More in detail, what is being sought is a "rational design of a new generation of luminescent iridium, ruthenium and platinum cyclometalated complexes with antitumor properties, for their potential application in non-invasive treatments such as photodynamic therapy". In the project, continues the scientist, "it will be a question of deepening and improving the investigation of potential photosensitizers, preferably in hypoxic conditions", that is, with a lack of oxygen. For this, state-of-the-art experimental and theoretical methods are combined. In this way they hope to understand the chemistry behind these strategies and their effect on biological systems, he adds. "The successful outcome of the project may lead to innovative therapeutic solutions for metal-based chemotherapy."
Ruiz's team is made up of professionals from different fields, since the project "involves a well-developed combination of chemistry, photochemistry and biology" with the mission of "paving the way in obtaining a new metal complex toolbox for photopharmaceutical applications in a more sustainable and economical way, compared to the current state of the art”. In this way, they trust, "progress towards a better understanding of cancer and the application and consolidation of new therapeutic strategies will be guaranteed."
his group, which now includes three doctoral students funded by the Seneca Foundation, obtained the first results on metal-based phototherapy a little over five years ago (they were published in 2017).
The development of new photosensitizing agents "based on complexes of precious metals with polypyridine-type ligands", which they pursue, is inspired "by the remarkable success of such a ruthenium compound known as TLD-1433 developed by Dr. Sherri A. McFarland , which is currently in phase II clinical trials for the treatment of non-muscle invasive bladder cancer in the United States and Canada”, acknowledges the project coordinator.

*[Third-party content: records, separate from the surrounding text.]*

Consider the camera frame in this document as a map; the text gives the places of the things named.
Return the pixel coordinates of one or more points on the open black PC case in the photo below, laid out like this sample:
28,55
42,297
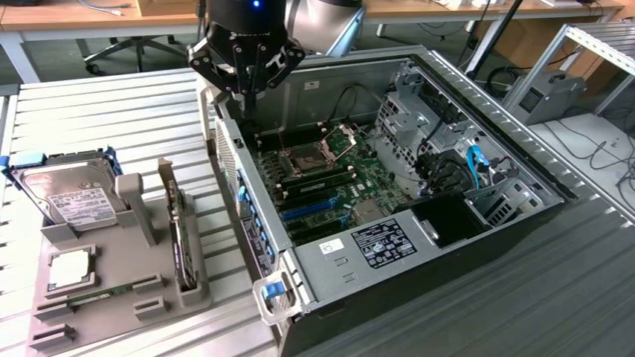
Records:
396,297

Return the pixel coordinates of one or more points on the blue slot cover clip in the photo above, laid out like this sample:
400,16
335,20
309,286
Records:
241,194
271,256
260,236

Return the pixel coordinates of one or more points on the blue expansion slot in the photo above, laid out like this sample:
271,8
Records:
307,210

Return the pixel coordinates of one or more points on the graphics card with metal bracket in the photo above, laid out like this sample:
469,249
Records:
179,223

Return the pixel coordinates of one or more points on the silver chipset heatsink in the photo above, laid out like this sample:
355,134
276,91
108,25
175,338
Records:
371,211

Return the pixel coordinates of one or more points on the office chair base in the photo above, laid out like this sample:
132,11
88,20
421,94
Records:
135,48

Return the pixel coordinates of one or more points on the green motherboard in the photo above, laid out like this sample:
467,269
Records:
376,182

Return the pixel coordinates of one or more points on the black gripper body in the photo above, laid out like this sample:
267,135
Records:
248,22

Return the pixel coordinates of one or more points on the brown box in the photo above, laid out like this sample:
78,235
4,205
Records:
168,7

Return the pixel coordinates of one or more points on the metal socket cover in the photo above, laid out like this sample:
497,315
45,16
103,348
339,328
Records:
351,147

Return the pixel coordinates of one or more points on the grey control box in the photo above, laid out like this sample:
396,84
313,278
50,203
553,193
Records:
551,100

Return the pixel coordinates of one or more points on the grey power supply unit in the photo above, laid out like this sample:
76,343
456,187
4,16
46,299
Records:
337,267

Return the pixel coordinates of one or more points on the blue case latch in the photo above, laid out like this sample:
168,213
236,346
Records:
272,290

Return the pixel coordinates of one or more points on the green RAM stick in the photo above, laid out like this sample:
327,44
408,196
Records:
98,295

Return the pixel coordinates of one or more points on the metal disk bay cage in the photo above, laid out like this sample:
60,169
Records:
401,122

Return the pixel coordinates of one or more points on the aluminium frame slat table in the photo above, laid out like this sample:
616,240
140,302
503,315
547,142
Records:
609,41

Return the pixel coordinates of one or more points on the grey parts rack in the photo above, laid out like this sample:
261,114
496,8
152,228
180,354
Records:
124,260

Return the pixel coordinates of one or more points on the black pole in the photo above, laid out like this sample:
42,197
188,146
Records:
495,35

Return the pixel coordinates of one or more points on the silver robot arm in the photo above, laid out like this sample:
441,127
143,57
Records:
317,22

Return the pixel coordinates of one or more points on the CPU socket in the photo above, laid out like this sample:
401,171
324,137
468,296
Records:
303,160

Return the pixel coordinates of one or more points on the hard disk with blue caddy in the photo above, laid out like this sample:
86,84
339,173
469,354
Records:
64,186

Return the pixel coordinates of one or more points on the black RAM stick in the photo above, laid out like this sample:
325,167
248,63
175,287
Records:
317,187

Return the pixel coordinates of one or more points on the silver CPU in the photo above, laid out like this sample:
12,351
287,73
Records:
69,269

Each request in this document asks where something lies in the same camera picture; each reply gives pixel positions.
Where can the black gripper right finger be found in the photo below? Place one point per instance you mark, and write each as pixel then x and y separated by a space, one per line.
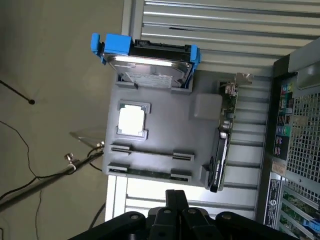
pixel 190 225

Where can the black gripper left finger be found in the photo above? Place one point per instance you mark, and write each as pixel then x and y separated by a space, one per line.
pixel 165 225

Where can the green graphics card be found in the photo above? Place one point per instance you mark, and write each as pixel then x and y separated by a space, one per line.
pixel 220 160

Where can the grey parts rack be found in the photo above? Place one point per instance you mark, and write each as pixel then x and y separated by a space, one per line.
pixel 170 130

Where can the silver CPU chip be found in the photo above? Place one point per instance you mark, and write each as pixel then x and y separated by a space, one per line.
pixel 131 121

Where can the clear plastic plate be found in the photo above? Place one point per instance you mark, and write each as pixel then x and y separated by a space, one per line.
pixel 92 137

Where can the grey open PC case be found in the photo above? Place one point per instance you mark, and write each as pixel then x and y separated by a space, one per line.
pixel 300 150

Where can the metal stand rod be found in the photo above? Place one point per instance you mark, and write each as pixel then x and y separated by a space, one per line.
pixel 37 186

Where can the hard disk in blue carrier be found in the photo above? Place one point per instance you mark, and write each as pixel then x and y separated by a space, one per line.
pixel 150 67

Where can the black tripod leg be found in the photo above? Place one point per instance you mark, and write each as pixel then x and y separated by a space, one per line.
pixel 31 102

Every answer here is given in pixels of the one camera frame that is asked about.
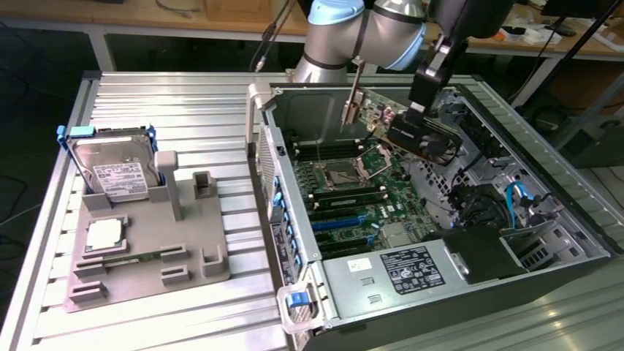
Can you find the wooden workbench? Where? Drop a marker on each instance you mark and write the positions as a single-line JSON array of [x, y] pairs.
[[146, 18]]

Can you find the green RAM stick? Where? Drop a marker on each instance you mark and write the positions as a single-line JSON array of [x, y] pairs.
[[130, 259]]

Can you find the blue case latch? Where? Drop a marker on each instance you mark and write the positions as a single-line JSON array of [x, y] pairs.
[[298, 300]]

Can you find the chipset heatsink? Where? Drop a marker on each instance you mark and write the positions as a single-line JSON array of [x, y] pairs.
[[396, 235]]

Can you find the grey parts rack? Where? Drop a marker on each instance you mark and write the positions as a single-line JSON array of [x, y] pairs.
[[146, 263]]

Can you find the orange small box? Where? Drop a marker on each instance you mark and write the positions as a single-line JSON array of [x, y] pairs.
[[498, 36]]

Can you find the black monitor stand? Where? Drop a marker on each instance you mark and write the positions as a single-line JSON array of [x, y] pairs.
[[560, 22]]

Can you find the open black PC case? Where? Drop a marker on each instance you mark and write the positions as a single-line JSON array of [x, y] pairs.
[[536, 292]]

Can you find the blue expansion slot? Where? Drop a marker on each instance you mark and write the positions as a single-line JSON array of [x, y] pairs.
[[339, 222]]

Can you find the cardboard box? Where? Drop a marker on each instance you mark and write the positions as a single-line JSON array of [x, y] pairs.
[[236, 10]]

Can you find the grey power supply unit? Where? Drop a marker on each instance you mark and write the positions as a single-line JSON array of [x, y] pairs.
[[390, 274]]

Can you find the graphics card with fan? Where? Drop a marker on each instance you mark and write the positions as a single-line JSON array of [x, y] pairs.
[[428, 142]]

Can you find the hard disk in blue caddy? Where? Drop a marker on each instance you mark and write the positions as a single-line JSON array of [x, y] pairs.
[[115, 168]]

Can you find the black power supply shroud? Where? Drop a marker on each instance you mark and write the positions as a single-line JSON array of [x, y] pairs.
[[478, 256]]

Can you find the thin locking lever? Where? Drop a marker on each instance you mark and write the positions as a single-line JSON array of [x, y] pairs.
[[319, 153]]

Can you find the black installed RAM stick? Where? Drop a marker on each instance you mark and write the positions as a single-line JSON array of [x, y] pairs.
[[348, 198]]

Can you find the silver CPU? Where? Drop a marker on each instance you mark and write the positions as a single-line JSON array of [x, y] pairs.
[[104, 234]]

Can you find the CPU socket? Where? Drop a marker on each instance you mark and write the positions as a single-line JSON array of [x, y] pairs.
[[342, 174]]

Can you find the metal socket cover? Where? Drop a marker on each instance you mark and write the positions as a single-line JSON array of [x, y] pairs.
[[378, 159]]

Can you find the green motherboard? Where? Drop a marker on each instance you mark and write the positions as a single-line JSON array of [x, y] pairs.
[[395, 204]]

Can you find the black expansion slot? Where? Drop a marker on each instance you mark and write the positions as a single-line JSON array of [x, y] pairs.
[[342, 245]]

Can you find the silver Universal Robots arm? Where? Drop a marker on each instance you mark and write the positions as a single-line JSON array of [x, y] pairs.
[[336, 40]]

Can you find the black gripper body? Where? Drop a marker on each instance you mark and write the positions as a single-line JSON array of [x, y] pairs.
[[472, 18]]

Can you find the black tripod pole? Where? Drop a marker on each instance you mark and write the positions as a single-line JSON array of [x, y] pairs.
[[571, 47]]

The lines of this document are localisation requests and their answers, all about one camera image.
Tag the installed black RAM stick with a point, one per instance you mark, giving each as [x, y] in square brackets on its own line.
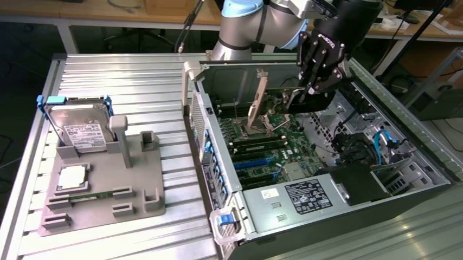
[258, 148]

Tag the black RAM slot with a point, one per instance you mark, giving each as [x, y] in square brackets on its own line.
[229, 113]
[227, 107]

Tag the CPU socket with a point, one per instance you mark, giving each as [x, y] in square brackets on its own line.
[258, 132]

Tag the grey disk bay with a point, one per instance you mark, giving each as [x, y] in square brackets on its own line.
[398, 181]

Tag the white holder with black insert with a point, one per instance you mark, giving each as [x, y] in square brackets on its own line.
[393, 24]

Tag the white flat box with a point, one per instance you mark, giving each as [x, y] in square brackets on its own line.
[449, 27]

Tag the metal socket cover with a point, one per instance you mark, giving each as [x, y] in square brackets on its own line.
[283, 124]

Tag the dark grey cabinet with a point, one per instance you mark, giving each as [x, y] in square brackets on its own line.
[438, 105]

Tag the blue expansion slot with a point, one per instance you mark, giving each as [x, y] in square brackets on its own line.
[251, 163]

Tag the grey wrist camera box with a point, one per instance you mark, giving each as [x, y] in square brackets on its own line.
[307, 6]

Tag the green motherboard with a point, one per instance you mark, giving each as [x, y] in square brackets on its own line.
[301, 146]

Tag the open black PC case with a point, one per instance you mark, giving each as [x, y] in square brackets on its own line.
[315, 241]

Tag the wooden desk white frame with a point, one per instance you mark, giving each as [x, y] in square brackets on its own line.
[383, 32]
[90, 13]

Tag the black computer mouse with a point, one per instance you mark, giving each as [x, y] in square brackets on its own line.
[411, 19]

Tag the silver chipset heatsink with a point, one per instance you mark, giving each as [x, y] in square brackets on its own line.
[294, 172]

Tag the black monitor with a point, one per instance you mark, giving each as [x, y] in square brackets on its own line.
[415, 4]

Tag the black stand pole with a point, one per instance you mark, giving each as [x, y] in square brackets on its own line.
[433, 19]

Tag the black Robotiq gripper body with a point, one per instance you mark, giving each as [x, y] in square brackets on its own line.
[343, 32]

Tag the graphics card with metal bracket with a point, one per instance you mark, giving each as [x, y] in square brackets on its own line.
[311, 105]

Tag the grey plastic parts rack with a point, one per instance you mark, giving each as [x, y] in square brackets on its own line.
[102, 187]

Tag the grey power supply unit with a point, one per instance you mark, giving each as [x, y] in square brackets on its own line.
[261, 214]

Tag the green RAM stick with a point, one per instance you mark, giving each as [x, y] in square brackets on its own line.
[90, 197]

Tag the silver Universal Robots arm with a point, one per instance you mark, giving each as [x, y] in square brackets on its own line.
[239, 29]

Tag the aluminium profile frame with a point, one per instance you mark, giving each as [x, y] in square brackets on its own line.
[446, 67]

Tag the perforated grey drive cage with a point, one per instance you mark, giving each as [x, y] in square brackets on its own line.
[326, 124]

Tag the silver CPU chip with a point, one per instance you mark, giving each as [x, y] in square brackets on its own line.
[72, 178]

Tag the black expansion slot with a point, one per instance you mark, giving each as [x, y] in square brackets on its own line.
[257, 180]

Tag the blue case latch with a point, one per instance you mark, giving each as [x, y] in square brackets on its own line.
[225, 219]

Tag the thin locking lever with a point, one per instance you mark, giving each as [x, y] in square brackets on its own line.
[235, 111]

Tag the hard disk with blue bracket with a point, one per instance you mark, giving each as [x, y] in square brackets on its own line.
[79, 122]

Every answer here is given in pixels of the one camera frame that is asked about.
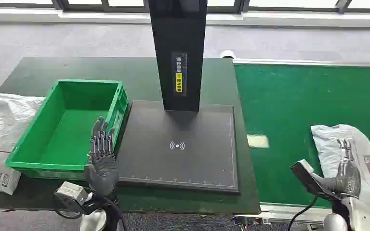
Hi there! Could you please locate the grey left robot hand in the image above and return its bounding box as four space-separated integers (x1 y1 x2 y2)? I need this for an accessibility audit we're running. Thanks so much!
83 116 119 198

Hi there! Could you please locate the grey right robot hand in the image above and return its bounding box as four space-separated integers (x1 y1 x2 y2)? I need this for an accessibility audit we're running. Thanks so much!
312 139 361 199

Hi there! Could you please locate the green plastic crate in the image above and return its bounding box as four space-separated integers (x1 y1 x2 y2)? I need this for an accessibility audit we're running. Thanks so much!
5 79 130 181

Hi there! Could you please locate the black parcel scanner stand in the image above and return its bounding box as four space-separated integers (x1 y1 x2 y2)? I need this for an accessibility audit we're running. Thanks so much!
116 0 240 194

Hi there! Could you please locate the green conveyor belt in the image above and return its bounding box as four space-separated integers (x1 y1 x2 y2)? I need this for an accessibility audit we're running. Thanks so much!
234 63 370 208

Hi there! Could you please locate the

The dozen or so researchers who have set out to advance in this field from the Region belong to the state network of excellence Multifunctional Metallopharmaceuticals for Diagnosis and Therapy and the Murcian Institute for Biosanitary Research (IMIB). It is in your hands to give, not only light, but, in this case, also oxygen to the fight against cancer.
photons to heal
Science has been giving birth to new healing techniques for millennia. Literally. The ancient Egyptians already used sunlight and plant extracts to treat skin diseases such as vitiligo, explains Jos Ruiz, professor of Inorganic Chemistry at the University of Murcia. Modern phototherapy, in any case, began with the Danish doctor Niels Finsen, winner of the Nobel Prize for Medicine in 1903 precisely for his use of "concentrated light" radiation for the treatment of the so-called 'lupus vulgaris', which is a form of cutaneous tuberculosis. More recently, in 1974, the use of the combination of psoralen, a light-sensitive plant substance, with ultraviolet A light began, "which made phototherapy a standard treatment for skin diseases," says Ruiz. In 1993 it was approved, for the first time, specifically in Canada, a photoactive medication, initially used for the treatment of bladder cancer: Photofrin. The specialist explains that the active principle of this medicant, porfimer sodium, "is a photosensitizing agent capable of capturing the energy of visible light, modifying its physical, chemical and biological properties." With him, he concludes, "the era of photodynamic therapy" was born.